— WHAT IS EXPECTED —
Retype the opening lines of the data exactly, stopping after the line that contains "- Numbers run". Skip every picture.

— PROVIDED MATERIAL —
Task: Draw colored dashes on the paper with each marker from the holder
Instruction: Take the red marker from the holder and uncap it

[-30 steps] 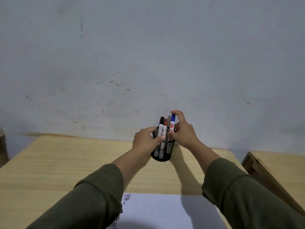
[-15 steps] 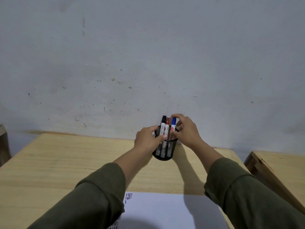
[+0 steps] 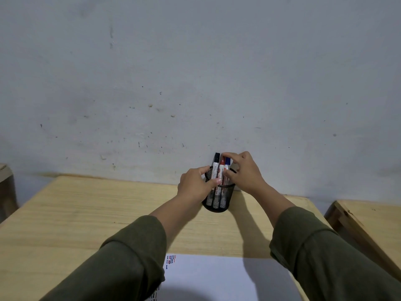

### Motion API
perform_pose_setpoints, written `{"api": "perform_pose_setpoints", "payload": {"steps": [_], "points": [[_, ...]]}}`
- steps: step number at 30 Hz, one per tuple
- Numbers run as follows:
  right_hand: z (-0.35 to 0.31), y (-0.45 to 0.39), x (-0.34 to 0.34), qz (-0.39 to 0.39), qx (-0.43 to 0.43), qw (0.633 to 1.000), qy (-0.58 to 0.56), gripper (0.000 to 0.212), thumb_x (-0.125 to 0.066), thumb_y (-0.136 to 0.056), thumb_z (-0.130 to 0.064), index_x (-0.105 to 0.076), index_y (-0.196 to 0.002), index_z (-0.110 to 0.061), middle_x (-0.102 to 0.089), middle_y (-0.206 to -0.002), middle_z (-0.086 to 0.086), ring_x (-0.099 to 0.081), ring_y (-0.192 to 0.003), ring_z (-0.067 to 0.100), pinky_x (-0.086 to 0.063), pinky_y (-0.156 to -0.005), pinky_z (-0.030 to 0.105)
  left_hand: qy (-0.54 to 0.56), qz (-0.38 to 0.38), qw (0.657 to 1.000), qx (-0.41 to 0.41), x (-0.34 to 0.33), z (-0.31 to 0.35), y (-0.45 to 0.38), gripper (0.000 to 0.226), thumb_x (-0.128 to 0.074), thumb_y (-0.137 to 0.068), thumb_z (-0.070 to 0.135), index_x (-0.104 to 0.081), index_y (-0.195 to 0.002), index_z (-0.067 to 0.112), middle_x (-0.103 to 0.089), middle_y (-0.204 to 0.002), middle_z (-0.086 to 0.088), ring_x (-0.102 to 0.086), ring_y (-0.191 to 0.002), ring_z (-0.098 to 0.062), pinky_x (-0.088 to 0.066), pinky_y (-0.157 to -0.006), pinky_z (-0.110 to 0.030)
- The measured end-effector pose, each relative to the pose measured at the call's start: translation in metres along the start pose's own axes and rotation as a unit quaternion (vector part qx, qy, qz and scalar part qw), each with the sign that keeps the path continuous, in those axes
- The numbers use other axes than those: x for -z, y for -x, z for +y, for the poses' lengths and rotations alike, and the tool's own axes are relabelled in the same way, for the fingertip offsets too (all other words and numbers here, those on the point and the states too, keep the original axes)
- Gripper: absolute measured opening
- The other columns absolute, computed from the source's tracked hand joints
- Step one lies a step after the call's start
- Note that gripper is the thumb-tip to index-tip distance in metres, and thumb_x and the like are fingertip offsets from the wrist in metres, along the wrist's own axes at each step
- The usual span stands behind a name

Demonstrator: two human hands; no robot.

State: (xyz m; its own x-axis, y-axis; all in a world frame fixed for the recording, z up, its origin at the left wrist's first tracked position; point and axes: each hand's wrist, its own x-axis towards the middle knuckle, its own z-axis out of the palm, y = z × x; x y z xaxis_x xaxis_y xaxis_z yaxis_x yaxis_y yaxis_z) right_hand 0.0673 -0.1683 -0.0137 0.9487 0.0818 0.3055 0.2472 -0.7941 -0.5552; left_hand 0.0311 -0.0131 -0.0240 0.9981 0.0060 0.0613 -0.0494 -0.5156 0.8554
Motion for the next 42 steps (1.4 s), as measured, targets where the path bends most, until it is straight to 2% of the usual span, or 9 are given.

— SOLUTION —
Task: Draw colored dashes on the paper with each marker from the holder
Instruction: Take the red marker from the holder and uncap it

[-30 steps] 
[-15 steps] 
[+0 steps] 

### Motion API
perform_pose_setpoints, written `{"api": "perform_pose_setpoints", "payload": {"steps": [_], "points": [[_, ...]]}}`
- steps: step number at 30 Hz, one per tuple
- Numbers run as follows:

Work on this exercise is done.